BRIEF:
Out of the material that follows, write out exactly the lines from the line with "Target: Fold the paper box" to the line with "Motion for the", both ends included, and no others.

START RAW DATA

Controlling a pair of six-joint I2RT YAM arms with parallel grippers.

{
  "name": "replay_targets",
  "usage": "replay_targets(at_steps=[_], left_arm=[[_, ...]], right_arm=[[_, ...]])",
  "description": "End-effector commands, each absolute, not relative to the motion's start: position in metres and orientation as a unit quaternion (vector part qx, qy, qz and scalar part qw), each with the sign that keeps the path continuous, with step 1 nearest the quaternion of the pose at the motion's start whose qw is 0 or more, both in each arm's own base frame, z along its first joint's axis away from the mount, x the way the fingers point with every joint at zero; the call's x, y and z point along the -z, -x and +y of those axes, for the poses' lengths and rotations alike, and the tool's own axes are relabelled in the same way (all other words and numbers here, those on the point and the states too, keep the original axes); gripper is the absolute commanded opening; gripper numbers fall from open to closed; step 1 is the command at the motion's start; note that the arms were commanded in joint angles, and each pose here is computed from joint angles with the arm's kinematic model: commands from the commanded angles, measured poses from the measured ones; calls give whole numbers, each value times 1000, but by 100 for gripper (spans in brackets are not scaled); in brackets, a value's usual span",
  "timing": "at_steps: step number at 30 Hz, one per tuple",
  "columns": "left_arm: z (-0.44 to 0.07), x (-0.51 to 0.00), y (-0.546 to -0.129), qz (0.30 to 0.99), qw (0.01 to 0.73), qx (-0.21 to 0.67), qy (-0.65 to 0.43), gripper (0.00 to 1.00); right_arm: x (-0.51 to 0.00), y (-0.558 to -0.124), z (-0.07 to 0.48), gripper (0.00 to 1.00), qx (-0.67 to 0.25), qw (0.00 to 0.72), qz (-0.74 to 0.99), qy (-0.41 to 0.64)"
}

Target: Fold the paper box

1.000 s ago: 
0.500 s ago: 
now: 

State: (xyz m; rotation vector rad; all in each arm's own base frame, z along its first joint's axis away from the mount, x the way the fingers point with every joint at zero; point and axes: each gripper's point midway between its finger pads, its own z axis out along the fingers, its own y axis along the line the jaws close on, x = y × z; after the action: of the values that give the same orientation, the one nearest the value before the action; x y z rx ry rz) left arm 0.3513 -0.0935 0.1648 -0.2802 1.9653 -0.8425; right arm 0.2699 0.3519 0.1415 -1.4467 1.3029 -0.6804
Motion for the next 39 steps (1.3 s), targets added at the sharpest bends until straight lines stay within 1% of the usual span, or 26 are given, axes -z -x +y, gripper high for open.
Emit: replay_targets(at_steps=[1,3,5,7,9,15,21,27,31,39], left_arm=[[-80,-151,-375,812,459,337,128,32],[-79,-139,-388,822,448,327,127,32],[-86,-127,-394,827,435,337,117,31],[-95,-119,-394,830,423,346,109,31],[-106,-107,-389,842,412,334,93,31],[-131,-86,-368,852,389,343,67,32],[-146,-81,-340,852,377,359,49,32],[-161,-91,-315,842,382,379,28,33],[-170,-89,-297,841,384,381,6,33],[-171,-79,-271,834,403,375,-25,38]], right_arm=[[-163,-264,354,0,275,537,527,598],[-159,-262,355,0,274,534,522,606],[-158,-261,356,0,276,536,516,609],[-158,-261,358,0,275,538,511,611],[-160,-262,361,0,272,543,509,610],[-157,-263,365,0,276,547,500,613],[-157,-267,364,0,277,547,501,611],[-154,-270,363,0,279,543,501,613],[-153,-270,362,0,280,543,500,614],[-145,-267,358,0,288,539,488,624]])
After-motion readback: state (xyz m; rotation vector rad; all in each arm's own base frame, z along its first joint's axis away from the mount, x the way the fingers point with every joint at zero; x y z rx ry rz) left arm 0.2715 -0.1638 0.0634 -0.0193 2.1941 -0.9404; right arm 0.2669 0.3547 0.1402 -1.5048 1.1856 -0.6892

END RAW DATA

EXPECTED ANSWER:
Target: Fold the paper box

1.000 s ago: 
0.500 s ago: 
now: 

State: (xyz m; rotation vector rad; all in each arm's own base frame, z along its first joint's axis away from the mount, x the way the fingers point with every joint at zero; point and axes: each gripper's point midway between its finger pads, its own z axis out along the fingers, its own y axis along the line the jaws close on, x = y × z; after the action: of the values that give the same orientation, the one nearest the value before the action; x y z rx ry rz) left arm 0.3513 -0.0935 0.1648 -0.2802 1.9653 -0.8425; right arm 0.2699 0.3519 0.1415 -1.4467 1.3029 -0.6804
Motion for the next 39 steps (1.3 s), targets added at the sharpest bends until straight lines stay within 1% of the usual span, or 26 are given, axes -z -x +y, gripper high for open.

No additional output will be given.